• _WHAT THE TASK ASKS_
Return, exactly and in full, the lines of the records below starting at the one with "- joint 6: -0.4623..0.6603" and ending at the one with "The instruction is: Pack", and no other lines.

==== EXERCISE DATA ====

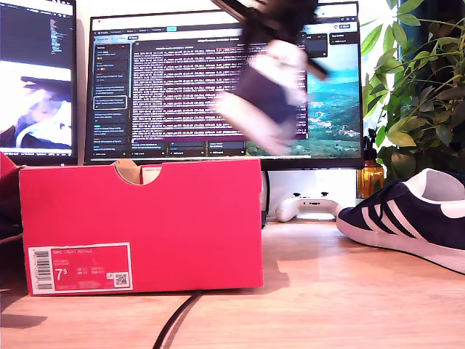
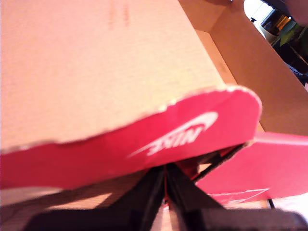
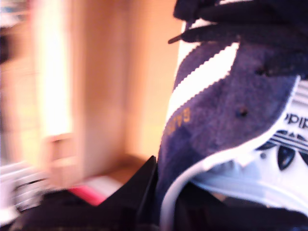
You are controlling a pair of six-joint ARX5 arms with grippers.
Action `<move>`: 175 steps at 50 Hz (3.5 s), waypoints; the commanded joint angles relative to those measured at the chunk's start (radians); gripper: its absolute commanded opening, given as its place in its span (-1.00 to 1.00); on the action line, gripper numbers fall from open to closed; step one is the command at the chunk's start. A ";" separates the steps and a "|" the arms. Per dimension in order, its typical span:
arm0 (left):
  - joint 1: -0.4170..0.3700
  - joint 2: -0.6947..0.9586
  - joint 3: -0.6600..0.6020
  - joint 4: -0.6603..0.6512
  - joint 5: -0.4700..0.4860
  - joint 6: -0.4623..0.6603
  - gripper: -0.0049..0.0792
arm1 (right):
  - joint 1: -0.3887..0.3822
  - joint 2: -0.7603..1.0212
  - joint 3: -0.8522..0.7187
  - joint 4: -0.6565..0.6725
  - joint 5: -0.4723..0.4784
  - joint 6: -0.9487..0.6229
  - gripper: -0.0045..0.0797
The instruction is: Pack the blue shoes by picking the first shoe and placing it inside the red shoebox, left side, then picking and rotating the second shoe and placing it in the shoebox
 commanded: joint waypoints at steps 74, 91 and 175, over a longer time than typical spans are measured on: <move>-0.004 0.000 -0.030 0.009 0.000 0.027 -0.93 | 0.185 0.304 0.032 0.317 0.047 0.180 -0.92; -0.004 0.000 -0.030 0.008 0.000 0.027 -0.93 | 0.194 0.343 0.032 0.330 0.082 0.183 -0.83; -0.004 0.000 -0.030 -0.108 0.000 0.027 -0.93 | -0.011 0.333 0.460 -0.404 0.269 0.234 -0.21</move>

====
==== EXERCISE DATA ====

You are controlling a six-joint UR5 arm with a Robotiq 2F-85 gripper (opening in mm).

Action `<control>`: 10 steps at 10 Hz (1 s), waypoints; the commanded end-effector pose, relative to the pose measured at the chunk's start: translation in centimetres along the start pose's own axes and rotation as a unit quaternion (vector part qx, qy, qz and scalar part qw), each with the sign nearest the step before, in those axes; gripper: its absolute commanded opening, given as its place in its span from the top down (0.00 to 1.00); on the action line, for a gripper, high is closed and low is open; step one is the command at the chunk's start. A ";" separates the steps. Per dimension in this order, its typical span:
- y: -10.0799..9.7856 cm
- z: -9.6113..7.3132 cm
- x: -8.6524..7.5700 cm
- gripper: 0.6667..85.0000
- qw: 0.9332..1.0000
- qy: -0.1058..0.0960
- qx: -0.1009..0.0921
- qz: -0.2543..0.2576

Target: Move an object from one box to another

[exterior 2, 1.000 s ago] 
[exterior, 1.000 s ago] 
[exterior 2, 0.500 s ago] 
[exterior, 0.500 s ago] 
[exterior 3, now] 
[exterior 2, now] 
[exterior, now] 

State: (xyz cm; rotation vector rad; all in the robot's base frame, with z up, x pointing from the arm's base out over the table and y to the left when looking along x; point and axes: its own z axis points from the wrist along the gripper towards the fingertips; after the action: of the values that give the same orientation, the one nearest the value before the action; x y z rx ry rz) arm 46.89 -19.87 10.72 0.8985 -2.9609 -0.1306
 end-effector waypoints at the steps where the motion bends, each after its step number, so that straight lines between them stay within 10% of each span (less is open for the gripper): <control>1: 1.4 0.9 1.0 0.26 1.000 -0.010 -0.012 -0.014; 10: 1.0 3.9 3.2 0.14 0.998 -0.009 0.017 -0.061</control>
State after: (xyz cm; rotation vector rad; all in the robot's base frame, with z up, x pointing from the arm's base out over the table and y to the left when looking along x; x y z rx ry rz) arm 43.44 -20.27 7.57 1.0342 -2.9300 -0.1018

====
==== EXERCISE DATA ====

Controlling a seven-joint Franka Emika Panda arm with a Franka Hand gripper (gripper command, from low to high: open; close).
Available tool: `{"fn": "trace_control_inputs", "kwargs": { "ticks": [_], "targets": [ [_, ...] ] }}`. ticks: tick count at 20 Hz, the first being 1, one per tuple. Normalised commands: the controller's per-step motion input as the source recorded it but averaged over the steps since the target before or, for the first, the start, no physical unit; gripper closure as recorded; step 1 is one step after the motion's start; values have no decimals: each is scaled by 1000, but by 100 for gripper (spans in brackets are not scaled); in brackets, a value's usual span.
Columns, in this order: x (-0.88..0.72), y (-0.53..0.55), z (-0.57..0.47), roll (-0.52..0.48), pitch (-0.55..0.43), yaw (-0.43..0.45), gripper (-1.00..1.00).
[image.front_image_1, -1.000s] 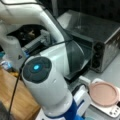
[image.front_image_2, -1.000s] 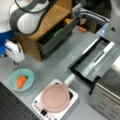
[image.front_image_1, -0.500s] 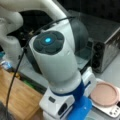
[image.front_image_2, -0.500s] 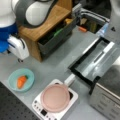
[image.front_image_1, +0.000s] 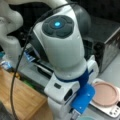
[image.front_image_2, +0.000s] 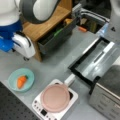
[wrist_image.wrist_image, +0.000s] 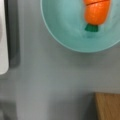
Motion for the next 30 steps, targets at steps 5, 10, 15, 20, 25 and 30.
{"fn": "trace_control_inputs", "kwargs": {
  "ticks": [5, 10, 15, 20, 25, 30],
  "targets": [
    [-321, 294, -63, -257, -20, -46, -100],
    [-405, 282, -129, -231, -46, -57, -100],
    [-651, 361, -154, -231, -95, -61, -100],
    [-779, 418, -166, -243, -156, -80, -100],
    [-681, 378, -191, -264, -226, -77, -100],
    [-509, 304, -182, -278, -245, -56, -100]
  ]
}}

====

• _RESPONSE FOR THIS EXERCISE_
  - joint 6: -0.4623..0.6603
  - gripper: -0.0049..0.0792
arm1 (right):
  - joint 1: -0.3887..0.3822
  - joint 2: -0.7603..1.0212
  - joint 3: -0.8522..0.7187
  - joint 4: -0.6565..0.6725
  - joint 5: -0.4723..0.4784
  - joint 6: -0.9487..0.6229
  - gripper: -0.0045..0.0797
The instruction is: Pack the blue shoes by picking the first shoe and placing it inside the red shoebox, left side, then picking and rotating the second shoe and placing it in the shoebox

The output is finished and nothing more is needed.